There is little good Washington can do, but it can still inflict a great deal of harm, even if it is motivated by the best of intentions. In The Great Partition, the British historian Yasmin Khan asserted that the partition of India and Pakistan, which killed over one million and displaced many millions, “stands testament to the follies of empire, which ruptures community evolution, distorts historical trajectories and forces violent state formation from societies that would otherwise have taken different—and unknowable—paths.” The same lessons can be learned in Iraq, Libya, and the clumsy international intervention in Syria. It is time that the West started to mind its own business rather than address the failure of the last intervention with the same tools that caused the disaster in the first place. At most, the West can try to help manage or channel the evolution of the region or contain some of its worst side effects.

The order in modern Europe is a result of bloody processes that saw winners and losers emerging and the losers accepting the new order. ISIL’s arrival has expedited this historic process in the Middle East. It has helped organize and mobilize Iraq Shias and connect them to the rest of the world, while the disastrous decision of many Sunnis to embrace movements such as ISIL has caused many of their communities to suffer irreparable damage and dislocation.
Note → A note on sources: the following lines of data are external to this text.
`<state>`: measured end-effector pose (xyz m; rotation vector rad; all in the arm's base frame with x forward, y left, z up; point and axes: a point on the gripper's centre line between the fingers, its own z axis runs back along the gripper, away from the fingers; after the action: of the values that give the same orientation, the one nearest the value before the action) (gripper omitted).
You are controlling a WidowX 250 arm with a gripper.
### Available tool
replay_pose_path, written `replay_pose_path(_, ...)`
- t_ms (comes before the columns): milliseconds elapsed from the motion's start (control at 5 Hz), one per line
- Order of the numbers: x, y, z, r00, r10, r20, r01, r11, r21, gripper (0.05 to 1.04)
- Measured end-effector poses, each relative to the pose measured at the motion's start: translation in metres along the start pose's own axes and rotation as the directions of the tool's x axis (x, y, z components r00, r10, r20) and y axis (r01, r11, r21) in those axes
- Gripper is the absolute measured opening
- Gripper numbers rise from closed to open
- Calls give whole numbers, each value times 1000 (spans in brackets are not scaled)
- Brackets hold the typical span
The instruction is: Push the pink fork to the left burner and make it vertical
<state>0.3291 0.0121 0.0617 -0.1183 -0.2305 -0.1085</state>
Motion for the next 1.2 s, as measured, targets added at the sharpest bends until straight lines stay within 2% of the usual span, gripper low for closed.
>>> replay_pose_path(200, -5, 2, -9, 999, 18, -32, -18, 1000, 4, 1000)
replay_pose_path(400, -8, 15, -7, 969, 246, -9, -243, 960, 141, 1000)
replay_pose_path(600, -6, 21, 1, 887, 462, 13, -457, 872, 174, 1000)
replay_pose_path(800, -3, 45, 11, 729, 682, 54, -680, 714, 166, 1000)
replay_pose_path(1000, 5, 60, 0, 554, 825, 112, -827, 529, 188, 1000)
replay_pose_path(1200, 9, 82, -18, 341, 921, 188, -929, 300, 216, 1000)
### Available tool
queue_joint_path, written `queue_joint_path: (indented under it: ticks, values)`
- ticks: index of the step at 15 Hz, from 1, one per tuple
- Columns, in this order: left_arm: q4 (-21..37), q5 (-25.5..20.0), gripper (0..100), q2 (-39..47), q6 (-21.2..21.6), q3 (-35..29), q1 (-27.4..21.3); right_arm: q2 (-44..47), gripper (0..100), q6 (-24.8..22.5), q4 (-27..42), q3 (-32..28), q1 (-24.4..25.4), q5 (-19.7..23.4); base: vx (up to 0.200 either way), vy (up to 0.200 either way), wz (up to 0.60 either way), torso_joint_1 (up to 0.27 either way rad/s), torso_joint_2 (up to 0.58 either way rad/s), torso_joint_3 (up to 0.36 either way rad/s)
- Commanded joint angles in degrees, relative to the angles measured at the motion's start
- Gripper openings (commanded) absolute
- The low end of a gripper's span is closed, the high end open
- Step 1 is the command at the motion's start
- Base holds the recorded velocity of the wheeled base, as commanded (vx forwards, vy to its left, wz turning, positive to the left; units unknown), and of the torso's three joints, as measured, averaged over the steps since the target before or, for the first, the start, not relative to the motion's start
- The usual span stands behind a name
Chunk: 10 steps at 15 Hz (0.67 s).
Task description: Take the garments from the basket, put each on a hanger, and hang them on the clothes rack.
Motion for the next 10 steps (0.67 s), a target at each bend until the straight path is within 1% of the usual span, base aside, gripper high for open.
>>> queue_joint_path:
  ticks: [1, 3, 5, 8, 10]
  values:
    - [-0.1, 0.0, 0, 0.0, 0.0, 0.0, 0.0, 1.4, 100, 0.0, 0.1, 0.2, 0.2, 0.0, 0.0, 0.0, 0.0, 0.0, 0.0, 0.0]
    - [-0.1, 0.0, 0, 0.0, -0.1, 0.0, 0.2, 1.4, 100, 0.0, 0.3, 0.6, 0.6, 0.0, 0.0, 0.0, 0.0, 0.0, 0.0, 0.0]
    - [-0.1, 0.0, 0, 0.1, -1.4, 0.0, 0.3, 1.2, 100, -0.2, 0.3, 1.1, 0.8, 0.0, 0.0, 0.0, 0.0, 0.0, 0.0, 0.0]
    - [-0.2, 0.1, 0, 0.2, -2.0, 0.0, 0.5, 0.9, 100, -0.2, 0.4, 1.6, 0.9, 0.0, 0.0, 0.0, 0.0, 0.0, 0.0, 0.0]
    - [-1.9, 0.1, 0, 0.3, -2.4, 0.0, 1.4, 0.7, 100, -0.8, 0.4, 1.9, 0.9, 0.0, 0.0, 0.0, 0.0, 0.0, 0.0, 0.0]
Perhaps the Middle East is going through a similar process that will lead to a new more stable order after these terrible wars are over. This period of great flux offers creative opportunities. While some analysts have called for breaking up Syria and Iraq into smaller ethnic and sectarian entities, this would lead to more displacement and fighting, as it did in the Balkans over the course of over a century. Instead of promoting the worst fissiparous tendencies in the region, the solution might be creating greater unity

The American asteroid that hit the Middle East in 2003 shattered the old order. Those tectonic plates are still shifting. The result will not be an end to the old borders, as many have predicted or even suggested as policy. It will also not be the total collapse of states. The evolving new order will retain the formal borders, but central states will not have full control or sovereignty over all their territory. They will rely on loose and shifting alliances with local power brokers, and they will govern in a less centralized way. Accepting this and supporting looser federal arrangements may be the best path forward to reduce fears, heal wounds, and bring about stability.